## MATERIAL FOR THE TASK
※ ※ ※

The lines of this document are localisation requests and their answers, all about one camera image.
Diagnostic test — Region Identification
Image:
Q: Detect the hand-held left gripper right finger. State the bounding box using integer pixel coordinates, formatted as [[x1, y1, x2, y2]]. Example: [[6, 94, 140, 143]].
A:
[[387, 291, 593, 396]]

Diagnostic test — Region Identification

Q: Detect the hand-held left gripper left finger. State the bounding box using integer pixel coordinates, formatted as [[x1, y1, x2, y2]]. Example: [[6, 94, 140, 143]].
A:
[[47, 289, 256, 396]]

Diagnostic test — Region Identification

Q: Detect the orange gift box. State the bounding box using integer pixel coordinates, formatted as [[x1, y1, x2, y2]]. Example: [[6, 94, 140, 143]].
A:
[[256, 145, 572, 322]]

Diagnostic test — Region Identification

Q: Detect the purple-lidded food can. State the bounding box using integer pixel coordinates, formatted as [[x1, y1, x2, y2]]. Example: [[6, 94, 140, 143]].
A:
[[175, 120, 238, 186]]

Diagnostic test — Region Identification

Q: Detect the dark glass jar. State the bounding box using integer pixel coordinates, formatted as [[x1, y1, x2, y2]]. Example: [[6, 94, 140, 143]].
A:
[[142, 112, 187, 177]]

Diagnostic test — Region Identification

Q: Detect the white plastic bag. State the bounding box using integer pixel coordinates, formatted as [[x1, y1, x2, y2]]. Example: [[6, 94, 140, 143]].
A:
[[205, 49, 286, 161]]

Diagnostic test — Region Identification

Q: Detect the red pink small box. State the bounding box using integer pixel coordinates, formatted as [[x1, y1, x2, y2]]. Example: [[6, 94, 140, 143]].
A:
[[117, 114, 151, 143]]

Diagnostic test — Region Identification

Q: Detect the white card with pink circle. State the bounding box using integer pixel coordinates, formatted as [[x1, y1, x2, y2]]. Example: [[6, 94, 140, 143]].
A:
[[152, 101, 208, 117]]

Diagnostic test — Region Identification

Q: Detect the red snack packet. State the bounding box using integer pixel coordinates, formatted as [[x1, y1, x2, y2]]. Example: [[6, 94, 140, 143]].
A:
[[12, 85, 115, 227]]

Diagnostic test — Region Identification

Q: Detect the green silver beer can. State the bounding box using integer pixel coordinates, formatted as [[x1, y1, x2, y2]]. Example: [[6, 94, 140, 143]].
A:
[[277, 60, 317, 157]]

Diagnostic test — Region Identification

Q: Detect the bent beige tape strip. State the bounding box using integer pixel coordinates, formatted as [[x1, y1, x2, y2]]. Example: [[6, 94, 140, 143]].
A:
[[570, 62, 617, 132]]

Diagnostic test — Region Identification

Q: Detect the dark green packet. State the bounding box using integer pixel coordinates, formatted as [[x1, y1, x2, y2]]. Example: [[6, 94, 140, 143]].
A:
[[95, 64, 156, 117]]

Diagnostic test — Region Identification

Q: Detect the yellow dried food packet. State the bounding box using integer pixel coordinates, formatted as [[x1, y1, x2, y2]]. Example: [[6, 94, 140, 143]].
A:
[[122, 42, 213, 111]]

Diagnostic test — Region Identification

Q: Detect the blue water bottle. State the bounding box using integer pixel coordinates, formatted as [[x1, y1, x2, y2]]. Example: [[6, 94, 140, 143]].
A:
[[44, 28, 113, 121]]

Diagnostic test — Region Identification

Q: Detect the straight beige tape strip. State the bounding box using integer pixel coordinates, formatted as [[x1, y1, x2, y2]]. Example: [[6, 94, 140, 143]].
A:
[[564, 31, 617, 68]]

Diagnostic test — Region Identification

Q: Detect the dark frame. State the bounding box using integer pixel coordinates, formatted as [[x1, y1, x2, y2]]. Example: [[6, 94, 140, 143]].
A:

※ ※ ※

## ABOUT THIS TASK
Some lines in the data above hold the string "held". Find and copy each of them.

## SOLUTION FOR THIS PROBLEM
Q: Detect the hand-held left gripper right finger. State the bounding box using integer pixel coordinates, formatted as [[x1, y1, x2, y2]]. Example: [[6, 94, 140, 143]].
Q: Detect the hand-held left gripper left finger. State the bounding box using integer pixel coordinates, formatted as [[x1, y1, x2, y2]]. Example: [[6, 94, 140, 143]].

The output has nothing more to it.